Eh bien, pour paraphraser Serge Gainsbourg dans Ronsard 58 : on lui paye son prix, on s’en débarrasse[iii].
Ces propos paraîtront brutaux aux oreilles délicates
du XXIe siècle. Ils ne sont plus de mise. Par exemple, il a beaucoup été
question en France d’euthanasie ces derniers jours, après l’acquittement d’un
médecin qui a reconnu avoir expédié ad
patres sept vieillards malades : la grosse presse, bien conditionnée,
a préféré en dire qu’il avait abrégé les
souffrances de ces vieillards, avant d’insister sur son émotion, son humanité,
et les applaudissements qui ont salué le verdict[iv].
Et M. Kouchner, de son côté, a exprimé son souhait de bannir l’usage du mot
euthanasie, notamment « parce qu’il
y a le mot nazi dedans, ce qui n’est
pas très gentil ». On comprend l’inquiétude de M. Kouchner sur d’éventuels
rapprochements inopportuns. Il suffit pour cela de lire la proposition n°21 du
candidat François Hollande en 2012 :
« Je
proposerai que toute personne majeure en phase avancée ou terminale d’une
maladie incurable, provoquant une souffrance physique ou psychique insupportable,
et qui ne peut être apaisée, puisse demander, dans des conditions précises et
strictes, à bénéficier d’une assistance médicalisée pour terminer sa vie dans
la dignité »
et de la comparer avec ce qui suit :
« [Certains médecins désignés nominativement] pourront accorder une mort miséricordieuse
aux malades qui auront été jugés incurables selon une appréciation aussi
rigoureuse que possible »,
qui est extrait d’un ordre secret rédigé par Hitler
en octobre 1939[v].
Entendons-nous bien : je ne crois pas pratiquer
ici la reductionem ad Hitlerum. Ce serait
le cas si je faisais par exemple remarquer que M. François Hollande ne fume
pas, tout comme Adolf Hitler, ce qui serait imbécile et dénué de tout intérêt.
Non, ici il s’agit d’une proposition, d’actes à rendre possibles.
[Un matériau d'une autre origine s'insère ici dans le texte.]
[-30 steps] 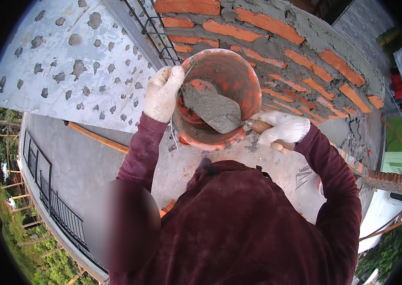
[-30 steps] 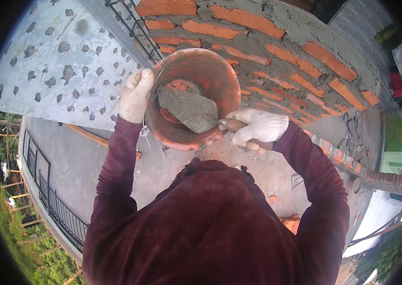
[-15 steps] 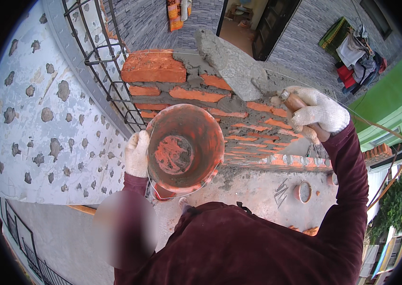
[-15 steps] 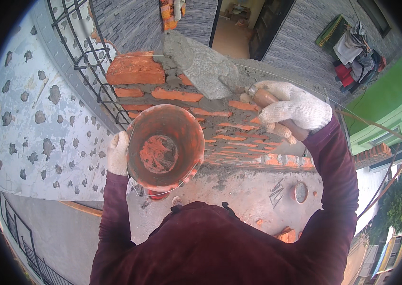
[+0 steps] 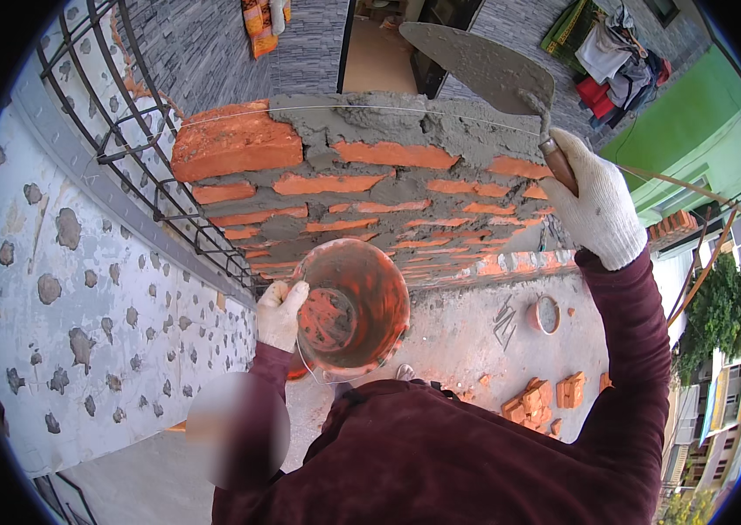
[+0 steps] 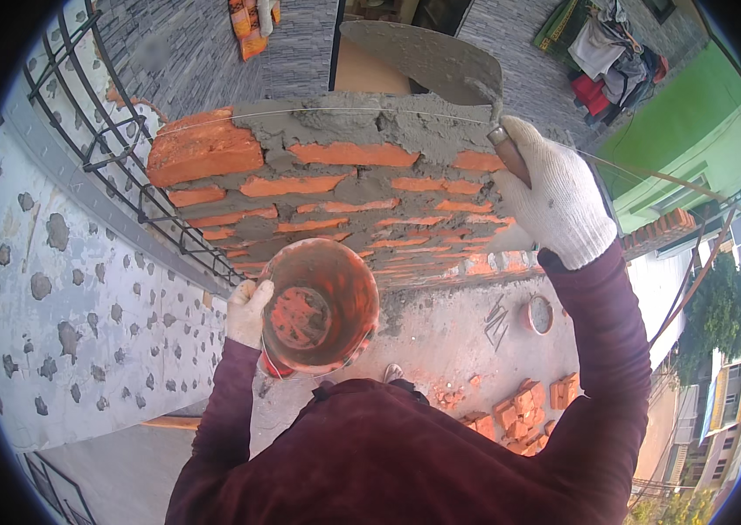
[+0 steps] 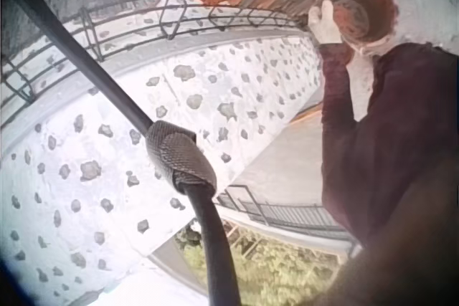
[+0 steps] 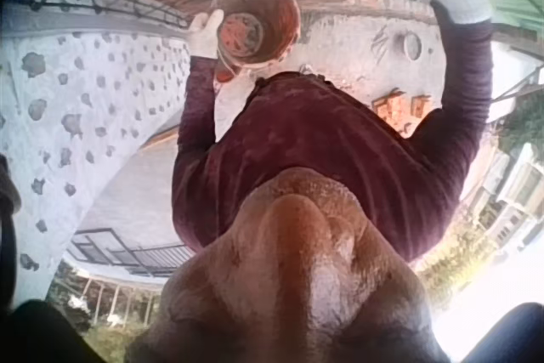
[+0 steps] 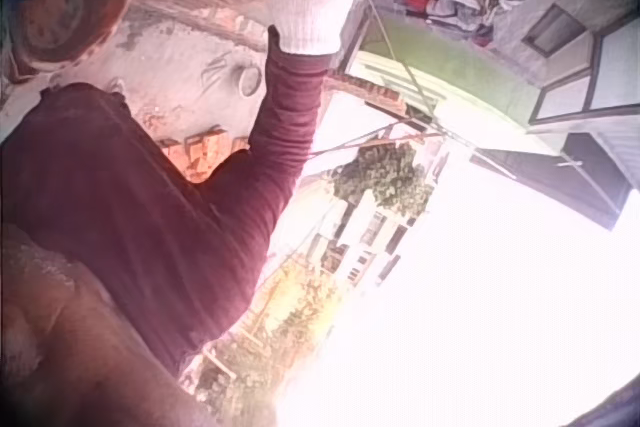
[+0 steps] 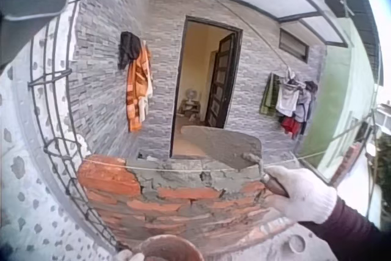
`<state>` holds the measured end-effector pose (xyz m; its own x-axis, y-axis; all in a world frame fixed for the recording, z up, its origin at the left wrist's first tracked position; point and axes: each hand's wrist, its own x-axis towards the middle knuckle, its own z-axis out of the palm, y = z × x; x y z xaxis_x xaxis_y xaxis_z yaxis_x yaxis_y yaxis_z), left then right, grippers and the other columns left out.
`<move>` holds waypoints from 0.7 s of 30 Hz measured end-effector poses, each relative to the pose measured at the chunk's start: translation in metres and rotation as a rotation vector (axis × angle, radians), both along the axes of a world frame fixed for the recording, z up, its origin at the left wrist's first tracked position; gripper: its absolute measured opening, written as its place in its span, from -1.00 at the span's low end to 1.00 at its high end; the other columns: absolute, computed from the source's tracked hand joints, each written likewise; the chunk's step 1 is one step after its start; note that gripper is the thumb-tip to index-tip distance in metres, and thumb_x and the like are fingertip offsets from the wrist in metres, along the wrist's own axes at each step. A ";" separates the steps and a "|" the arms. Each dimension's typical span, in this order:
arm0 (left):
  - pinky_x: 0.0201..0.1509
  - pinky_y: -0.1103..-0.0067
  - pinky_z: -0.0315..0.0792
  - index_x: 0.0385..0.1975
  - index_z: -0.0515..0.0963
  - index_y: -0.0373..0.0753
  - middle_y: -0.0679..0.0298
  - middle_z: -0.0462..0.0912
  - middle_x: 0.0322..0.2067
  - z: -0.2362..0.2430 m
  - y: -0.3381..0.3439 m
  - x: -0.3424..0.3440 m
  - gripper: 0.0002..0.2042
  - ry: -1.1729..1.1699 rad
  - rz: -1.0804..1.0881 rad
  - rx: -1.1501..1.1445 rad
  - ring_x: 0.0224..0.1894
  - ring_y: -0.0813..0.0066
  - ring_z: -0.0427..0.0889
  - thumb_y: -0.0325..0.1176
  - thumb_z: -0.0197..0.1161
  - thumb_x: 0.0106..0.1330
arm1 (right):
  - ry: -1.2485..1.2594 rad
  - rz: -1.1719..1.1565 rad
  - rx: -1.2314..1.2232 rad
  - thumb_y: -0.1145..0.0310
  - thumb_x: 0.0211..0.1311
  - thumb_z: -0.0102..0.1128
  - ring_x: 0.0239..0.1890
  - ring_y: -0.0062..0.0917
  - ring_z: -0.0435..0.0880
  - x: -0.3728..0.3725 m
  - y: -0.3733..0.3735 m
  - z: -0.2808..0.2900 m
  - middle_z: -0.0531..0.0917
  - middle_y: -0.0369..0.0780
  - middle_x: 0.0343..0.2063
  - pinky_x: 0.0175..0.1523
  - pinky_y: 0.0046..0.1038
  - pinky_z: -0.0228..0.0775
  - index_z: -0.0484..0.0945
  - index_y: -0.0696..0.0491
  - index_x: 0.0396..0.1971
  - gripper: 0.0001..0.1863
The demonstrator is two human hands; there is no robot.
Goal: The person lays red bricks onto a partially built wall using a trowel to apply mortar. They repeatedly pick up bricks, apply mortar, place bricks, and tap them into alignment along a guide string.
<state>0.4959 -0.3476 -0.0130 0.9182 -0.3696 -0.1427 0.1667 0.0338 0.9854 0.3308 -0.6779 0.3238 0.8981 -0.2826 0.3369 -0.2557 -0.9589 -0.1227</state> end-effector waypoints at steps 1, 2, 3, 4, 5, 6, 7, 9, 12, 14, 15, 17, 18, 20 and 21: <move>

Je ne
prétends pas que les intentions de M. Hollande soient les mêmes que celles de
Hitler[vi],
mais il est troublant et même effrayant d’observer la ressemblance dans les
mots, les euphémismes, voire les détournements employés par les deux sur un
sujet précis en matière d’actes, je
le répète.
Voilà où peuvent mener l’air du temps et le
vocabulaire ambiant. On commence par absorber les à-peu-près qui bruissent un
peu partout (par exemple en se passant de traduire les mots étrangers dans des
domaines frivoles), on continue en usant d’euphémismes pour décrire une réalité
brutale, puis on finit par proposer en des termes délicats, sans s’en
apercevoir, presque la même chose que les pires assassins.
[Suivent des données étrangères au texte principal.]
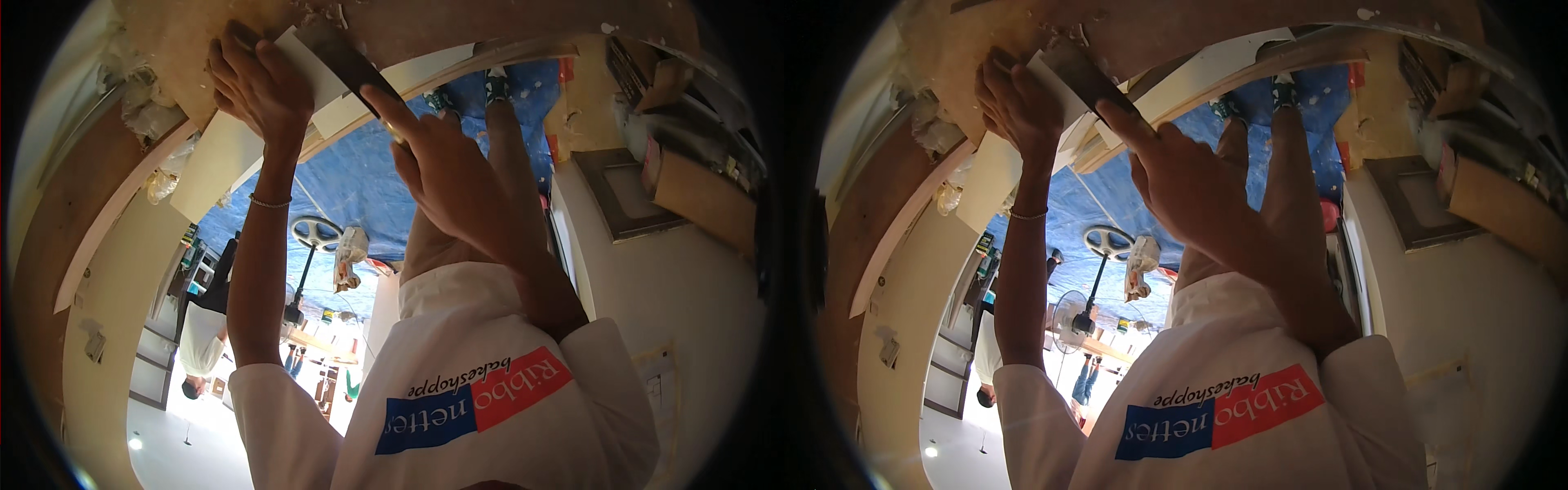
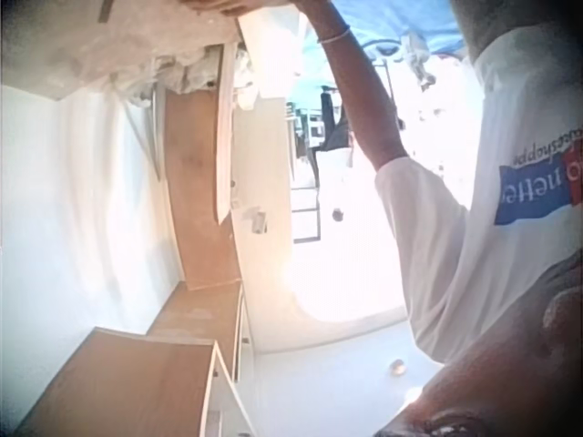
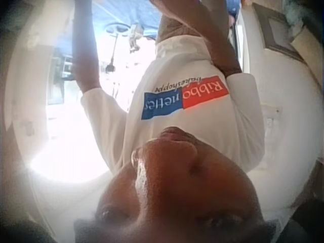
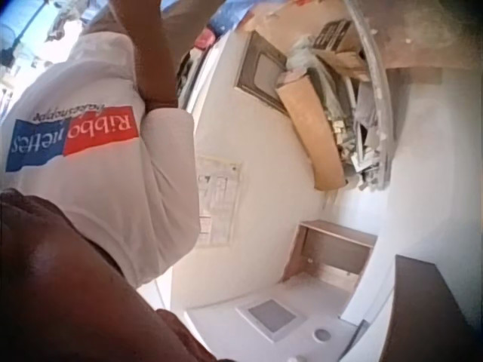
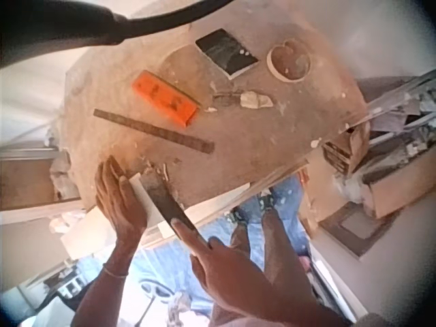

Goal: The person uses a chisel to carve and shape the edges of a wooden plank on a workbench. They then use a sanding block to smooth the surfaces of the wood, flipping the plank to work on different sides.

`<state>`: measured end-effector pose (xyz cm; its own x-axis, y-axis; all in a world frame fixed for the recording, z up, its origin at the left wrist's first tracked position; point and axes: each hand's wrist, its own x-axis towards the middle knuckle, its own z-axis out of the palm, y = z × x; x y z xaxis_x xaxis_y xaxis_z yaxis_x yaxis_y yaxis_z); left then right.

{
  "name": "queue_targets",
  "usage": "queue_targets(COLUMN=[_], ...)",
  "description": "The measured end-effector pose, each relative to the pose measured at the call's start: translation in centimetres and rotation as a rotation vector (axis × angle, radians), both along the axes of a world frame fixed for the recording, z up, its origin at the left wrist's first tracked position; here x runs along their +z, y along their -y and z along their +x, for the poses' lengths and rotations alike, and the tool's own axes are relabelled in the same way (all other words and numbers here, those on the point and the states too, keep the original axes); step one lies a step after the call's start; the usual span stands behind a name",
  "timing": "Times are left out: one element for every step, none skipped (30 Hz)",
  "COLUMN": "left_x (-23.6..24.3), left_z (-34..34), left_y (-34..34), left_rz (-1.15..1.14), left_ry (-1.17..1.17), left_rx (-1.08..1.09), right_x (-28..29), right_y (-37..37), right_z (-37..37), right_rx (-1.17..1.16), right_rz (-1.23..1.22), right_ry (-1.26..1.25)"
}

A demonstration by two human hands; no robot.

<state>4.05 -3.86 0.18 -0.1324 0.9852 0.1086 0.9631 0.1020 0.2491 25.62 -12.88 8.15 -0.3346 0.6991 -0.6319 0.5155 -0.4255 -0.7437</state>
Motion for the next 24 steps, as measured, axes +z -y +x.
queue_targets(left_x=[0.0, -0.1, -0.2, -0.2, -0.1, -0.1, -0.1, -0.1, 0.0, 0.0, -0.1, -0.1, -0.2, -0.2, -0.3, -0.4, -0.4, -0.4, -0.4, -0.4, -0.5, -0.5, -0.6, -0.6], left_z=[0.1, -0.2, -0.2, -0.2, -0.1, 0.0, 0.0, 0.1, 0.2, 0.1, -0.2, -0.2, -0.2, -0.2, -0.3, -0.4, -0.5, -0.5, -0.4, -0.4, -0.4, -0.5, -0.6, -0.5], left_y=[0.1, 0.3, 0.3, 0.2, 0.3, 0.4, 0.2, -0.1, -0.2, 0.1, 0.1, 0.2, 0.2, 0.4, 0.5, 0.3, 0.0, -0.1, 0.3, 0.4, 0.2, -0.1, -0.1, 0.3], left_rz=[0.003, 0.006, 0.015, 0.023, 0.020, 0.017, 0.015, 0.016, 0.018, 0.018, 0.024, 0.030, 0.038, 0.040, 0.041, 0.034, 0.031, 0.028, 0.023, 0.023, 0.028, 0.044, 0.050, 0.045], left_ry=[0.002, 0.000, 0.000, 0.000, 0.004, 0.008, 0.007, 0.007, 0.007, -0.001, -0.007, -0.014, -0.003, 0.002, 0.007, -0.007, -0.017, -0.027, -0.018, -0.012, -0.004, -0.011, -0.016, -0.021], left_rx=[-0.009, -0.014, -0.016, -0.007, -0.003, 0.001, -0.005, -0.007, -0.009, -0.006, -0.003, 0.000, -0.010, -0.021, -0.032, -0.019, -0.005, 0.010, 0.018, 0.023, 0.025, 0.010, -0.003, -0.017], right_x=[-0.5, 0.2, 1.3, 1.4, 1.7, 1.5, 1.2, 1.0, 0.8, 1.0, 1.0, 1.4, 1.9, 2.4, 2.7, 2.5, 2.6, 2.1, 1.8, 1.4, 0.6, -0.1, -0.7, -1.4], right_y=[-0.4, -0.1, 0.5, 0.7, 0.9, 1.0, 1.2, 1.5, 1.7, 1.9, 1.8, 1.6, 1.3, 1.0, 0.9, 0.8, 0.9, 1.0, 1.6, 2.1, 2.9, 3.2, 3.2, 2.6], right_z=[-0.1, 0.1, 0.7, 0.8, 1.0, 1.0, 0.9, 1.0, 1.2, 1.4, 1.4, 1.5, 1.5, 1.4, 1.3, 1.2, 1.2, 1.3, 1.2, 1.1, 0.8, 0.5, 0.2, -0.4], right_rx=[-0.040, 0.054, 0.149, 0.189, 0.223, 0.205, 0.186, 0.170, 0.154, 0.155, 0.156, 0.174, 0.191, 0.209, 0.226, 0.220, 0.214, 0.185, 0.155, 0.121, 0.083, 0.041, 0.001, -0.045], right_rz=[-0.018, 0.173, 0.369, 0.461, 0.547, 0.527, 0.508, 0.492, 0.475, 0.475, 0.483, 0.506, 0.529, 0.546, 0.562, 0.552, 0.545, 0.511, 0.465, 0.424, 0.376, 0.343, 0.309, 0.279], right_ry=[-0.055, 0.084, 0.223, 0.276, 0.338, 0.312, 0.287, 0.261, 0.235, 0.243, 0.250, 0.290, 0.330, 0.364, 0.397, 0.387, 0.376, 0.322, 0.272, 0.222, 0.178, 0.131, 0.085, 0.038])
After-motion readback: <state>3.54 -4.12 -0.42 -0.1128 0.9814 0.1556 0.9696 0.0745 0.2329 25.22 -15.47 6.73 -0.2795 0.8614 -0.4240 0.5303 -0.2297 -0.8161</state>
Et il y aura encore des gens pour me dire que le
diable n’existe pas !
[i] Tiens, je m’aperçois que
ces trois films ont été réalisés aux Etats-Unis par Paul Verhoeven, cinéaste
néerlandais (donc pas initialement anglophone). A propos de Starship Troopers, je me rappelle avoir
vu en 1998 des affiches de ce film au moment de sa sortie au Brésil, avec pour
titre, si j’ai bonne mémoire, Soldados das estrelas :
serait-on encore un peu vivant au Brésil ?
[ii] Le titre original est Viskningar och rop, soit en fait Chuchotements et cris, ou plus
élégamment Murmures et cris. Mais je
suppose que les distributeurs ont voulu faire un rapprochement homophonique avec
Crime et châtiment, avec lequel ce
film n’a d’ailleurs rien à voir…
[iii] Mais il est vrai que
dans cette chanson dont le titre indique le millésime, il est plutôt question
de chanter le caractère éphémère de la beauté d’une femme un peu… légère.
[iv] Les dégoulinades
sentimentales – au profit de l’étrange médecin – occasionnées par ce procès me
rappellent cette phrase de Roger Nimier, dans Le Grand d’Espagne : « Les fleurs bleues, le cannibalisme, il suffit de s’entendre et c’est
exactement la même chose ».
[v] Cf. Crime et utopie, de F. Rouvillois, p. 224.
[vi] M. Hollande est grand
seigneur : il nous laissera le choix.